The configuration of file filtering consists of the following general steps:

  1. (Optional) Integrate one or more on-premises DLP servers for data protection.
  2. Integrate or configure one or more malware detection methods.
    • (Optional) Integrate Forcepoint NGFW with one of the following file reputation services:
      • McAfee Global Threat Intelligence
      • McAfee Threat Intelligence Exchange (TIE)

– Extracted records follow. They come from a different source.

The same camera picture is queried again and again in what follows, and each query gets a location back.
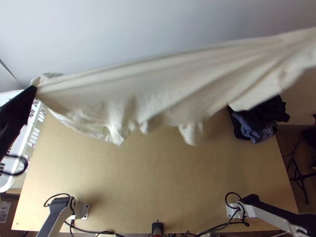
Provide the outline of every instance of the metal bracket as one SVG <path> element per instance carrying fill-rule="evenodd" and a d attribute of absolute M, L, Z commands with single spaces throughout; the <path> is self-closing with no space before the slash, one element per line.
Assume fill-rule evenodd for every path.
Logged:
<path fill-rule="evenodd" d="M 72 209 L 75 213 L 67 218 L 67 220 L 74 220 L 74 219 L 82 219 L 85 220 L 88 218 L 89 213 L 89 205 L 78 203 L 75 199 L 72 201 Z"/>

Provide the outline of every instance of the white sheet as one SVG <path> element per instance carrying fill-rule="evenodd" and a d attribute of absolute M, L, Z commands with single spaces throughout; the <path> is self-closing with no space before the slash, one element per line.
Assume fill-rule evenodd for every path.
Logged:
<path fill-rule="evenodd" d="M 59 121 L 90 136 L 120 145 L 135 129 L 167 124 L 193 145 L 203 121 L 226 105 L 250 109 L 315 65 L 310 28 L 72 75 L 46 73 L 31 84 Z"/>

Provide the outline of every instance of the wire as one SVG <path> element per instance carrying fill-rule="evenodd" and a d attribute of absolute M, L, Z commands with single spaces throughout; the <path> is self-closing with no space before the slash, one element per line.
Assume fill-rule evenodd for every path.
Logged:
<path fill-rule="evenodd" d="M 68 196 L 68 197 L 71 197 L 71 196 L 70 196 L 69 194 L 67 194 L 67 193 L 55 194 L 55 195 L 51 196 L 49 199 L 46 200 L 46 202 L 44 203 L 44 207 L 48 207 L 48 206 L 49 206 L 49 204 L 47 204 L 47 202 L 48 202 L 49 200 L 51 200 L 51 199 L 54 198 L 54 197 L 61 196 L 61 195 L 66 195 L 66 196 Z M 83 232 L 83 233 L 96 234 L 97 236 L 99 236 L 99 235 L 101 235 L 101 234 L 104 234 L 104 235 L 115 235 L 115 236 L 117 236 L 117 237 L 125 237 L 125 236 L 123 236 L 123 235 L 116 234 L 115 232 L 112 232 L 112 231 L 102 231 L 102 232 L 99 232 L 99 231 L 89 231 L 89 230 L 80 229 L 80 228 L 74 226 L 75 220 L 71 220 L 70 223 L 64 221 L 64 223 L 69 226 L 69 232 L 70 232 L 70 236 L 71 236 L 71 237 L 73 237 L 72 229 L 75 229 L 75 230 L 80 231 L 80 232 Z"/>
<path fill-rule="evenodd" d="M 26 231 L 26 232 L 22 235 L 22 237 L 27 236 L 28 233 L 29 233 L 29 231 Z"/>
<path fill-rule="evenodd" d="M 304 140 L 304 139 L 303 139 L 302 136 L 301 136 L 301 137 L 298 139 L 298 141 L 295 143 L 293 151 L 292 151 L 291 153 L 285 155 L 285 156 L 282 156 L 282 158 L 292 155 L 292 154 L 295 152 L 296 148 L 299 146 L 299 144 L 300 144 L 303 140 Z"/>
<path fill-rule="evenodd" d="M 73 237 L 73 233 L 72 233 L 71 228 L 72 228 L 72 225 L 73 225 L 74 222 L 75 222 L 75 220 L 71 220 L 70 226 L 69 226 L 69 233 L 70 233 L 70 236 L 71 236 L 71 237 Z"/>
<path fill-rule="evenodd" d="M 229 192 L 229 193 L 227 193 L 227 194 L 225 195 L 225 202 L 226 202 L 226 205 L 227 205 L 228 207 L 232 208 L 232 209 L 240 209 L 239 207 L 232 207 L 232 206 L 230 206 L 230 205 L 228 204 L 227 198 L 228 198 L 228 196 L 229 196 L 230 194 L 235 194 L 235 195 L 237 195 L 237 196 L 239 197 L 239 200 L 241 199 L 241 196 L 239 196 L 237 193 L 235 193 L 235 192 Z"/>
<path fill-rule="evenodd" d="M 228 202 L 227 202 L 227 197 L 228 197 L 230 194 L 235 194 L 235 195 L 237 195 L 237 196 L 239 197 L 239 199 L 241 199 L 240 195 L 238 195 L 238 194 L 235 193 L 235 192 L 229 192 L 229 193 L 226 194 L 226 196 L 225 196 L 225 203 L 226 203 L 226 205 L 227 205 L 228 207 L 230 207 L 230 208 L 236 210 L 236 211 L 234 212 L 234 214 L 231 216 L 231 218 L 229 219 L 229 221 L 228 221 L 227 223 L 220 224 L 220 225 L 215 226 L 215 227 L 213 227 L 213 228 L 210 228 L 210 229 L 208 229 L 208 230 L 206 230 L 206 231 L 203 231 L 203 232 L 201 232 L 201 233 L 198 233 L 195 237 L 201 237 L 202 235 L 207 234 L 207 233 L 212 233 L 212 232 L 220 231 L 220 230 L 222 230 L 222 229 L 225 229 L 227 226 L 233 225 L 233 224 L 244 224 L 244 225 L 247 226 L 247 227 L 250 226 L 249 223 L 247 223 L 247 222 L 244 221 L 244 218 L 246 217 L 246 216 L 245 216 L 245 209 L 244 209 L 244 207 L 243 207 L 242 205 L 240 205 L 241 208 L 242 208 L 242 210 L 241 210 L 240 207 L 232 207 L 232 206 L 230 206 L 230 205 L 228 204 Z M 234 216 L 235 216 L 235 215 L 237 214 L 237 212 L 239 212 L 239 211 L 243 211 L 243 217 L 242 217 L 241 221 L 239 221 L 239 222 L 232 222 Z"/>
<path fill-rule="evenodd" d="M 48 206 L 49 206 L 49 204 L 47 204 L 47 202 L 48 202 L 49 200 L 51 200 L 51 199 L 54 198 L 54 197 L 61 196 L 61 195 L 66 195 L 66 196 L 70 197 L 70 195 L 67 194 L 67 193 L 55 194 L 55 195 L 51 196 L 49 199 L 46 200 L 46 202 L 44 203 L 44 207 L 48 207 Z"/>
<path fill-rule="evenodd" d="M 314 123 L 313 127 L 316 126 L 316 116 L 315 116 L 314 118 L 315 118 L 315 123 Z M 295 143 L 293 151 L 292 151 L 291 153 L 285 155 L 285 156 L 282 156 L 282 158 L 292 155 L 292 157 L 291 157 L 291 160 L 292 160 L 293 157 L 294 157 L 294 153 L 295 153 L 295 151 L 296 151 L 296 148 L 299 146 L 299 144 L 300 144 L 303 140 L 304 140 L 304 138 L 302 138 L 302 135 L 301 135 L 301 136 L 299 137 L 298 141 Z"/>
<path fill-rule="evenodd" d="M 115 235 L 117 237 L 125 237 L 123 235 L 120 235 L 120 234 L 117 234 L 115 232 L 111 232 L 111 231 L 101 231 L 101 232 L 98 232 L 98 231 L 89 231 L 89 230 L 84 230 L 84 229 L 80 229 L 78 227 L 75 227 L 74 226 L 74 222 L 71 224 L 71 223 L 68 223 L 66 221 L 64 221 L 64 223 L 66 225 L 68 225 L 69 227 L 71 226 L 72 229 L 75 229 L 77 231 L 80 231 L 80 232 L 83 232 L 83 233 L 88 233 L 88 234 L 96 234 L 96 237 L 101 235 L 101 234 L 104 234 L 104 235 Z"/>
<path fill-rule="evenodd" d="M 22 162 L 22 164 L 23 164 L 23 169 L 21 171 L 16 172 L 16 173 L 10 173 L 10 172 L 4 171 L 4 170 L 0 170 L 0 173 L 5 174 L 5 175 L 10 175 L 10 176 L 18 176 L 18 175 L 23 174 L 26 171 L 26 169 L 28 167 L 28 162 L 27 162 L 26 158 L 24 158 L 23 156 L 17 156 L 17 155 L 11 155 L 11 154 L 5 155 L 5 156 L 8 158 L 19 159 L 20 162 Z"/>

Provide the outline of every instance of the wooden tabletop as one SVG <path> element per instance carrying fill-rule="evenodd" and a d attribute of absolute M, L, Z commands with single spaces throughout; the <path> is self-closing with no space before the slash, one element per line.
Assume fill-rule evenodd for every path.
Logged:
<path fill-rule="evenodd" d="M 75 225 L 94 231 L 149 233 L 159 220 L 166 233 L 201 232 L 228 221 L 228 192 L 254 193 L 297 213 L 275 137 L 256 145 L 236 139 L 226 111 L 207 122 L 205 137 L 190 146 L 177 128 L 165 126 L 149 135 L 134 132 L 117 147 L 48 114 L 12 228 L 38 231 L 49 214 L 44 201 L 63 192 L 90 204 L 88 219 Z M 248 228 L 231 225 L 225 231 L 276 229 L 261 220 L 249 222 Z"/>

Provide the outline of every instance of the dark clothing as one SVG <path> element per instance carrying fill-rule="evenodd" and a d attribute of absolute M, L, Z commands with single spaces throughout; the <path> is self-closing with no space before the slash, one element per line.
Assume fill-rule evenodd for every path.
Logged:
<path fill-rule="evenodd" d="M 277 132 L 277 122 L 287 122 L 290 116 L 285 113 L 285 102 L 276 96 L 248 111 L 228 111 L 234 125 L 235 137 L 258 143 Z"/>

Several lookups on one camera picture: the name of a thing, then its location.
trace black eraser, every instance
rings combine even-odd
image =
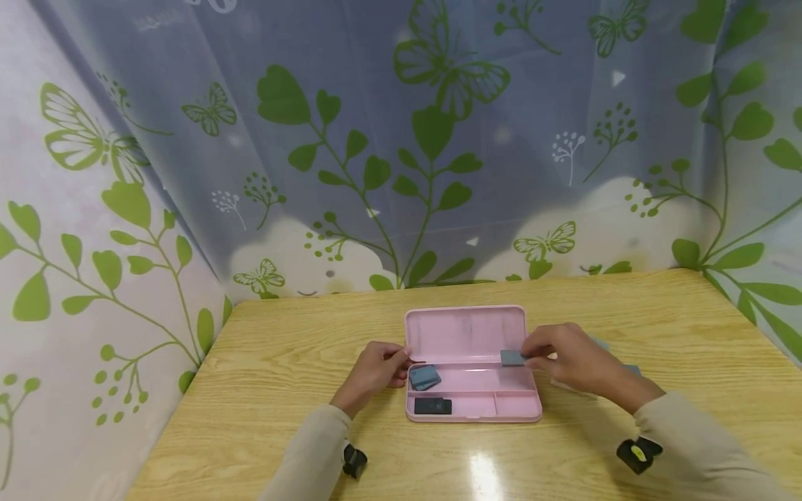
[[[415,414],[450,414],[452,401],[446,398],[416,398]]]

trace sleeve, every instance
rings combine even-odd
[[[668,393],[635,413],[641,436],[658,443],[684,499],[794,501],[710,415]]]
[[[258,501],[325,501],[342,471],[351,420],[334,406],[306,417],[284,451],[282,464]]]

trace green butterfly print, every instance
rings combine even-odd
[[[573,221],[563,223],[553,232],[546,233],[546,237],[519,238],[512,243],[512,247],[521,254],[526,254],[526,261],[542,261],[546,253],[555,252],[566,254],[571,252],[577,243],[572,236],[577,233],[577,224]]]
[[[59,126],[45,136],[45,145],[53,160],[71,171],[82,171],[98,162],[111,167],[124,183],[143,184],[140,167],[150,165],[148,157],[133,136],[108,134],[96,120],[59,86],[47,82],[39,92],[42,115]]]
[[[261,260],[255,273],[237,273],[233,279],[240,285],[250,285],[251,290],[260,297],[265,297],[265,295],[276,297],[268,292],[268,286],[282,287],[284,285],[284,277],[278,274],[276,265],[267,258]]]
[[[190,120],[200,122],[200,127],[206,134],[217,137],[220,134],[220,122],[234,125],[237,122],[237,112],[227,102],[229,98],[223,91],[223,86],[215,82],[209,89],[209,107],[205,108],[195,104],[185,104],[181,107]]]
[[[646,31],[646,8],[649,0],[627,0],[618,20],[606,16],[593,16],[588,20],[590,37],[596,41],[596,54],[606,58],[613,53],[619,37],[634,42]]]
[[[415,0],[409,27],[415,38],[395,46],[395,74],[404,83],[439,84],[436,105],[444,113],[465,120],[474,99],[491,103],[507,88],[509,71],[460,52],[460,31],[449,25],[444,0]]]

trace gray eraser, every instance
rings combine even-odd
[[[597,345],[601,346],[602,348],[606,349],[607,351],[610,351],[610,345],[608,345],[606,342],[602,341],[598,337],[591,337],[591,339],[593,339],[593,341]]]
[[[640,375],[641,375],[641,368],[640,368],[640,367],[638,367],[638,366],[631,366],[631,365],[627,365],[627,364],[624,364],[624,366],[625,366],[627,369],[629,369],[629,370],[631,370],[632,372],[634,372],[635,374],[637,374],[638,376],[640,376]]]
[[[420,366],[409,371],[409,381],[413,389],[423,391],[436,385],[441,379],[434,366]]]
[[[517,349],[501,350],[501,365],[505,367],[520,367],[524,365],[526,358]]]

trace wooden table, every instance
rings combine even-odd
[[[371,339],[403,343],[409,309],[524,306],[529,328],[575,321],[667,390],[712,413],[802,494],[802,375],[697,273],[669,270],[253,301],[235,308],[128,499],[253,500],[298,424]],[[609,402],[537,378],[534,424],[413,423],[402,390],[358,416],[370,459],[332,499],[663,499],[614,457],[634,432]]]

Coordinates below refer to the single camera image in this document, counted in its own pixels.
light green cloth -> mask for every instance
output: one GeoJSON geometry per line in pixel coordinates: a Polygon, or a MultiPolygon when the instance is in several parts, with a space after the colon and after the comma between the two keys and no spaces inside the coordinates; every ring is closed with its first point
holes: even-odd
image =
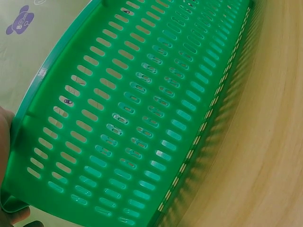
{"type": "Polygon", "coordinates": [[[0,105],[17,111],[28,86],[58,39],[89,0],[0,0],[0,105]],[[34,20],[20,35],[6,34],[20,9],[34,20]]]}

purple cartoon sticker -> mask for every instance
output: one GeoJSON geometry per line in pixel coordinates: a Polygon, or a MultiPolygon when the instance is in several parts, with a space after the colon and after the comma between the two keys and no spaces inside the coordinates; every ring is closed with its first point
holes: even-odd
{"type": "Polygon", "coordinates": [[[10,25],[6,29],[6,34],[10,35],[14,31],[20,35],[25,32],[29,24],[33,21],[34,19],[34,14],[33,13],[28,13],[29,6],[24,6],[21,8],[19,12],[19,16],[16,18],[14,23],[10,25]]]}

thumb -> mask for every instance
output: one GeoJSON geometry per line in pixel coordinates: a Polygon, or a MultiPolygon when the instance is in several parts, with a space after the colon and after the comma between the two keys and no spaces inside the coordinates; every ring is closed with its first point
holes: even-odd
{"type": "Polygon", "coordinates": [[[10,110],[5,110],[5,112],[6,112],[6,120],[8,122],[8,125],[10,126],[15,117],[15,114],[10,110]]]}
{"type": "Polygon", "coordinates": [[[13,121],[13,118],[15,116],[13,112],[5,110],[2,107],[0,107],[0,115],[2,115],[6,119],[9,126],[11,125],[11,122],[13,121]]]}

plastic basket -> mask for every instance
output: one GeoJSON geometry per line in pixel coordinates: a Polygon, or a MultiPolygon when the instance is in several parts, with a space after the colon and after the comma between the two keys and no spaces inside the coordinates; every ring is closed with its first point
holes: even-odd
{"type": "Polygon", "coordinates": [[[13,122],[4,210],[154,226],[220,108],[251,4],[93,0],[13,122]]]}

finger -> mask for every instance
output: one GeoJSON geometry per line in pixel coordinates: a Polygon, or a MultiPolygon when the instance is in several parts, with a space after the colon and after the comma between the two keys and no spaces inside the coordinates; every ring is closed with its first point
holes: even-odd
{"type": "Polygon", "coordinates": [[[24,227],[44,227],[44,225],[40,221],[34,221],[32,223],[27,224],[24,227]]]}
{"type": "Polygon", "coordinates": [[[8,125],[10,126],[15,117],[15,114],[9,110],[6,110],[5,112],[6,112],[6,120],[8,122],[8,125]]]}
{"type": "Polygon", "coordinates": [[[11,125],[11,122],[15,116],[13,112],[9,110],[5,110],[1,106],[0,106],[0,115],[4,116],[9,126],[11,125]]]}
{"type": "Polygon", "coordinates": [[[29,207],[26,207],[18,212],[6,214],[7,218],[9,219],[12,225],[16,224],[17,222],[23,221],[24,219],[28,218],[30,215],[29,207]]]}

    • (Optional) Integrate Forcepoint NGFW with the Forcepoint Advanced Malware Detection sandbox service.
    • (Optional) Enable Anti-Malware for the engine.
    Note: Each malware detection method is optional, but you must integrate or configure at least one malware detection method to use file filtering.
  3. Create a File Filtering Policy element and add rules to the File Filtering Policy.
  4. Enable file filtering in a Firewall, IPS, Layer 2 Firewall, or Layer 2 Interface Policy element.
    Note: To enable file filtering in a Layer 2 Interface Policy, you must enable file filtering and select the File Filtering Policy in the Firewall Policy.